PRISMA flow diagram showing the systematic database searches and inclusion/exclusion stages.
The publication dates of included articles spanned from 2004 to 2023 (Fig. 2). Many of the 78 studies included (Supplementary Table 1) describe multiple experimental cohorts, comparing different treatments, doses, routes of administration, etc.
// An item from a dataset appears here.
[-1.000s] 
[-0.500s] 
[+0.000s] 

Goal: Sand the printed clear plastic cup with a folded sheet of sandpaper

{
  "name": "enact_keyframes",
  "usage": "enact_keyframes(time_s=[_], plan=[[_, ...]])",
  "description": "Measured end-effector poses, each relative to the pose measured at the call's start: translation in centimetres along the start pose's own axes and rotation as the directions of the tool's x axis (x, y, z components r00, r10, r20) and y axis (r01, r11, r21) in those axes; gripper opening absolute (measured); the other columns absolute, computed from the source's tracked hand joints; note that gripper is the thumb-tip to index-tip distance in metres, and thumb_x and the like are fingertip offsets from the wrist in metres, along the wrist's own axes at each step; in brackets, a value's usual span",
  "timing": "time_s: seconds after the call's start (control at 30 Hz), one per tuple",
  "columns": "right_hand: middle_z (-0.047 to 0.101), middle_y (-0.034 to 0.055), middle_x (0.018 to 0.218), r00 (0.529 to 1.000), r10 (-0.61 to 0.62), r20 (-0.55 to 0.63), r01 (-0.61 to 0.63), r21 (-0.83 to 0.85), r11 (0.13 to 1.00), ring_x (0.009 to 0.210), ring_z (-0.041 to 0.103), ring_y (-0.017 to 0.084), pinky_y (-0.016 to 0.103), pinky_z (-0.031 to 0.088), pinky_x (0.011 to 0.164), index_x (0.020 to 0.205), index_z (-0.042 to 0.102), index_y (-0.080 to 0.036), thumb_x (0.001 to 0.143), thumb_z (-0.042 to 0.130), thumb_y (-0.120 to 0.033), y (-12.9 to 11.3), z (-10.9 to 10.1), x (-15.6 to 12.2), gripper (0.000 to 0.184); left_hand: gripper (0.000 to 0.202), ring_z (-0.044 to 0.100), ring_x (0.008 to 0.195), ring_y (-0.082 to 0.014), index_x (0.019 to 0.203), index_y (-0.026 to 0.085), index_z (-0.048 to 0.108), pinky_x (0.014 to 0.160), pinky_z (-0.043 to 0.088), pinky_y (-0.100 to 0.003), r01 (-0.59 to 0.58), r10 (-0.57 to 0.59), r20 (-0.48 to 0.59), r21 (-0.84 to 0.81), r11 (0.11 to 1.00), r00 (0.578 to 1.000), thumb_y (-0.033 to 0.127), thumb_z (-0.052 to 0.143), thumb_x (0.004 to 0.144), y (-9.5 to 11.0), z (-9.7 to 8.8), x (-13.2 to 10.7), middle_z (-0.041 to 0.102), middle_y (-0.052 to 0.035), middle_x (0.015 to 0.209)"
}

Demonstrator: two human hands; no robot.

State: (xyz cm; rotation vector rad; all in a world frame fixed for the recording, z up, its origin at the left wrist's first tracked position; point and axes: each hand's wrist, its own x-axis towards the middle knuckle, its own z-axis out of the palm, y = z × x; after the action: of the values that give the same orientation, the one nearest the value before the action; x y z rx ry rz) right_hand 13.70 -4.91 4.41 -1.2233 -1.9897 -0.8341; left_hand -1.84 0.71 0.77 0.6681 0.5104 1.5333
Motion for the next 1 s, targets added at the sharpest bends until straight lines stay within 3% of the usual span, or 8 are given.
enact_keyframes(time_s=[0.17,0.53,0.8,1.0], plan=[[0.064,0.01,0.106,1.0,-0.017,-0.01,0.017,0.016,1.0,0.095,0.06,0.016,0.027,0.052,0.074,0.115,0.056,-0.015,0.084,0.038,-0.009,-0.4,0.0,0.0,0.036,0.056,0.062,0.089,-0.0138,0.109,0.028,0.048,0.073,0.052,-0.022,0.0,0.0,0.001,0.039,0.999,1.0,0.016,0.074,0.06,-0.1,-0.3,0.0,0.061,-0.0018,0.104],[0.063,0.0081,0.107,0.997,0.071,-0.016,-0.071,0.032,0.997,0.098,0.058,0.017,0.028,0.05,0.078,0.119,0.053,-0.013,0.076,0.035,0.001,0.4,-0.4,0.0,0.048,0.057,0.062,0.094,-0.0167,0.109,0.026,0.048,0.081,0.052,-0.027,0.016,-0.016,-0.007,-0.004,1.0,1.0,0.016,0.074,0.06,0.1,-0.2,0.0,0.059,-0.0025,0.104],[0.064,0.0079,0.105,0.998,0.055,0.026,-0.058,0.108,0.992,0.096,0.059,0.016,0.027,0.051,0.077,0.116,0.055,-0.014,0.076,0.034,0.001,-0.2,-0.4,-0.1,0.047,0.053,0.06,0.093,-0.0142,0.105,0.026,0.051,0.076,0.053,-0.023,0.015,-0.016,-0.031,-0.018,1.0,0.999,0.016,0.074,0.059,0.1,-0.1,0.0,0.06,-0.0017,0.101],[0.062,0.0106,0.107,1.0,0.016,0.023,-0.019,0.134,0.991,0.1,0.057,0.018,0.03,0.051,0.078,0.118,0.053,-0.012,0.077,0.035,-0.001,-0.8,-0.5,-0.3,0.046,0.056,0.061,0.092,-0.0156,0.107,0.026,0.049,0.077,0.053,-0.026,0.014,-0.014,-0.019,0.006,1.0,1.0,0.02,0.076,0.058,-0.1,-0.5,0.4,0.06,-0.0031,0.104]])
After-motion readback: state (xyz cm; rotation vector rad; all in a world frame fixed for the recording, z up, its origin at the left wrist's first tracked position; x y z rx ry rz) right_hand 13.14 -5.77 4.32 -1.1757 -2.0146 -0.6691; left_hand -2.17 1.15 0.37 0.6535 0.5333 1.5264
Our meta-analysis is thus based on the comparisons from experimental cohort (386 in total), rather than total number of studies. Sixty-five comparisons used viral vector delivery of SMN, 230 comparisons used ASOs, 77 comparisons used small molecules and 14 comparisons used other drugs (k values; Fig. 2). The most common timing of treatment was P0/1 (k = 244; Fig. 2B). Most comparisons with viral vector delivery of SMN treated mice in a single dose (k = 61), although some did investigate multiple dosing of viral vectors (k = 4; Fig. 2C). ASOs were either given in one dose (k = 120) or over multiple doses (k = 110), while small molecule therapies were always given as multiple doses (k = 77; Fig. 2C). Viral vectors and ASOs were either delivered systemically (intravenous, intraperitoneal, subcutaneous or oral; k = 29 and 116, respectively) or central nervous system (CNS)-directed (intracerebroventricular; k = 33 and 103, respectively), while small molecules were predominately delivered systemically (k = 75; Fig. 2D). The SMNΔ7 mouse model was the most common (k = 212), while the Taiwanese SMA mouse model was also commonly used with ASOs (k = 89; Fig. 2E). Note that the Smn2B/- model cannot be used for research directed at the ISS-N1 site, as this sequence is not part of the transgene in these animals.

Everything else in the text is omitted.